Semana passada, saí de casa com um turbante lindo, recebi elogios de amigos e passantes. Quando cheguei à faculdade, um doutorando virou-se para mim e cumprimentou-me, falando com uma amiga: 
E essa escrava?
Virei as costas para ele e disse: 
Não sou escrava, nasci livre, você é louco? 
Continuei o que estava fazendo. Ele saiu de fininho da sala e fez-se um silêncio. Talvez ele pensou que, por demonstrar não ter vergonha de ser preta, eu também não teria vergonha do passado. Talvez ele pensasse que usar turbante fazia parte de uma moda escrava. Sei lá. 
Das dores que o racismo provoca. Esse colega sempre foi muito gentil e carinhoso, é difícil ser ríspida com quem sempre te trata bem.
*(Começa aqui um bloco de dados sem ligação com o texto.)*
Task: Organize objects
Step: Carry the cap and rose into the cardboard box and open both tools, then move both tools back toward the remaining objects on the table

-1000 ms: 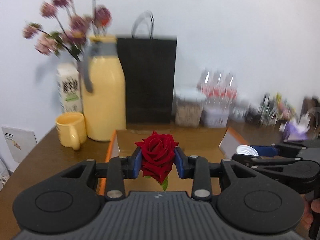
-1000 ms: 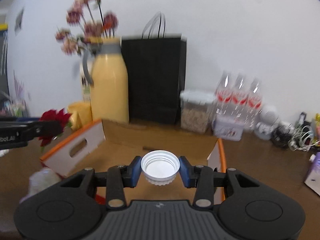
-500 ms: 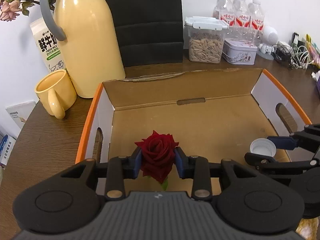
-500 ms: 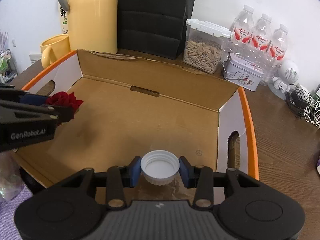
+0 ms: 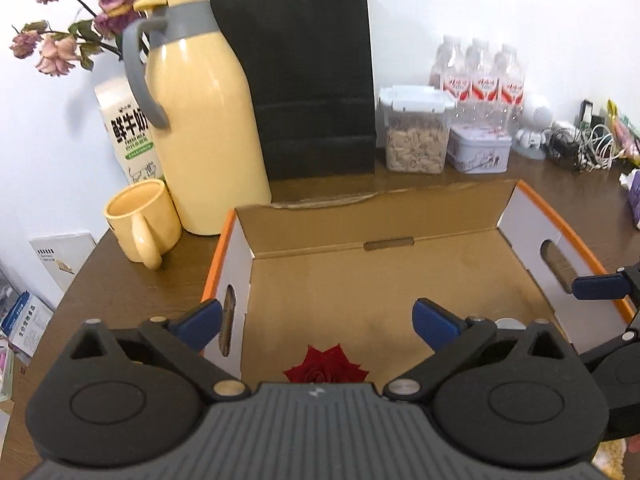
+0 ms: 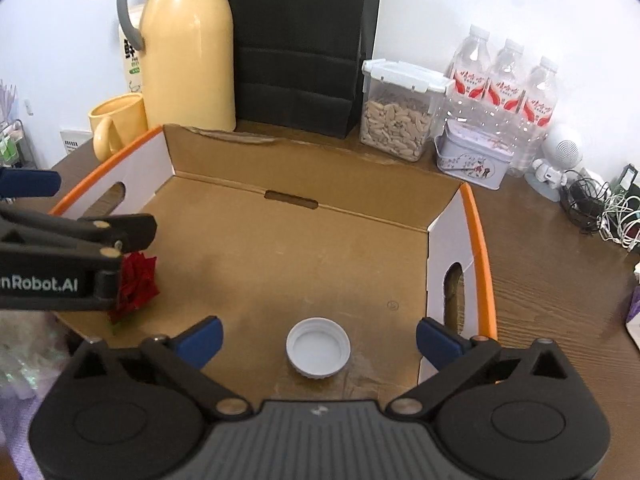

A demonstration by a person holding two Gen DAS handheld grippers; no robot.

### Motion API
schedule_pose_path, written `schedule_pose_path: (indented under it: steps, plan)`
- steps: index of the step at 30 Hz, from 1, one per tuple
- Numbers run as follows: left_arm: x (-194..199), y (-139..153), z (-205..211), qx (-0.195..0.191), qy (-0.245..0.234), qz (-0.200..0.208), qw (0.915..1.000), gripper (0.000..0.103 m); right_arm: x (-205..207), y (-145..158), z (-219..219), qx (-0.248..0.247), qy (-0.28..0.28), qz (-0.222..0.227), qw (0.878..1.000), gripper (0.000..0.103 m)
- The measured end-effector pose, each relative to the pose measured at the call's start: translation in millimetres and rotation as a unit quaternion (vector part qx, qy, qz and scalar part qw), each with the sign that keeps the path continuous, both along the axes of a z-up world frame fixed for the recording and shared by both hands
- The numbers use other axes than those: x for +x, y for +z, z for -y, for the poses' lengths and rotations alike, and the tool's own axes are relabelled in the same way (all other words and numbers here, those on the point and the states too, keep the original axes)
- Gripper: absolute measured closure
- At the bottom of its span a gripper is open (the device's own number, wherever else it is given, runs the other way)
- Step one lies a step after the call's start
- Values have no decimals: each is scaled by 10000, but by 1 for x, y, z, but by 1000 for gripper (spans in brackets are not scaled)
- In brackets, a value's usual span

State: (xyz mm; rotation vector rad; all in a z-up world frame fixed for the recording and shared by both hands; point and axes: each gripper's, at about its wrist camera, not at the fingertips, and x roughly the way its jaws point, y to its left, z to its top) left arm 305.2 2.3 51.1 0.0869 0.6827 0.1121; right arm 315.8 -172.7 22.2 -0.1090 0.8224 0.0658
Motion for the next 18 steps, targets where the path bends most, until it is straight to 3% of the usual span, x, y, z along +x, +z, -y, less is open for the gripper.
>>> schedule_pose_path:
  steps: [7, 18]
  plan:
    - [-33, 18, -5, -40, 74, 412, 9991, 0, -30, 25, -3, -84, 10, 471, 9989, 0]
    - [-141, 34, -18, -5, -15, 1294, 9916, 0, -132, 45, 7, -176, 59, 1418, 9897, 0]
Tenho certeza que ele não "fez por mal". Mas ainda assim, dói e é um desrespeito. E não entendo porque ele não poderia ter dito "que mulher linda!". 
Não tenho vergonha do passado. Sei que mulheres como eu foram escravizadas. Mas não fomos sempre assim e quando nos tornamos assim foi por algumas condições históricas (talvez eu deva falar "e esse colonizador?" se algum branco me chamar escrava). 
Não uso "moda escrava" (se é que isso existe na cabeça de alguém). Uso pano na cabeça porque minha vó fazia isso. Se tem alguma coisa a ver com outros antepassados além dela e além-mar, significa que sim, eu tenho uma história. História esta que, definitivamente, não começou na época da escravização.